### [Requirement]
Your answer should hold every line of the records below that contains the string "space".

### [Extracted information]
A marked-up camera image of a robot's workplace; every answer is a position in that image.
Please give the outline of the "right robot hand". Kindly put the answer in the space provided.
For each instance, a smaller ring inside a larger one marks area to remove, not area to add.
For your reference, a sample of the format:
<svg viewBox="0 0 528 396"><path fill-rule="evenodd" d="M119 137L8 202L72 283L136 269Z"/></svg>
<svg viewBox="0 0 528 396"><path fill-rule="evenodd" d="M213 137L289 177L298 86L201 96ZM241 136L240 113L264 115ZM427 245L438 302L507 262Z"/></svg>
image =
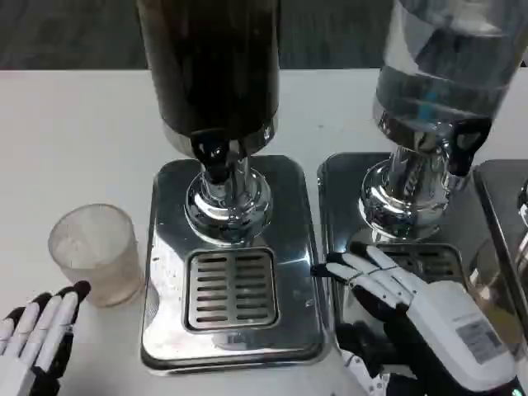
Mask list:
<svg viewBox="0 0 528 396"><path fill-rule="evenodd" d="M406 395L525 395L527 383L507 344L466 287L444 277L428 280L403 266L399 255L352 243L329 252L311 274L343 285L382 322L395 351L388 390Z"/></svg>

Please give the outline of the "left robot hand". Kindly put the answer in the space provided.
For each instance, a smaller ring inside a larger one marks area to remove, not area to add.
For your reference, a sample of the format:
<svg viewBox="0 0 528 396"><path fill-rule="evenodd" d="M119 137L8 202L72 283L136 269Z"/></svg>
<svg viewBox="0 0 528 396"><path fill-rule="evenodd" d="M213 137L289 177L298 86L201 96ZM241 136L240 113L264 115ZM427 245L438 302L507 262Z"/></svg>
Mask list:
<svg viewBox="0 0 528 396"><path fill-rule="evenodd" d="M37 295L1 320L1 394L57 395L73 347L73 327L91 285L81 280Z"/></svg>

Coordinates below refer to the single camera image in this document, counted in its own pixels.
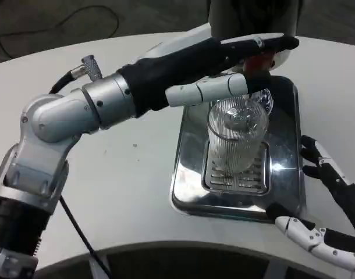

### [Response box]
Please give the outline of the "right robot hand". Kindly put the answer in the space provided.
Please give the outline of the "left robot hand". Kindly put the answer in the space provided.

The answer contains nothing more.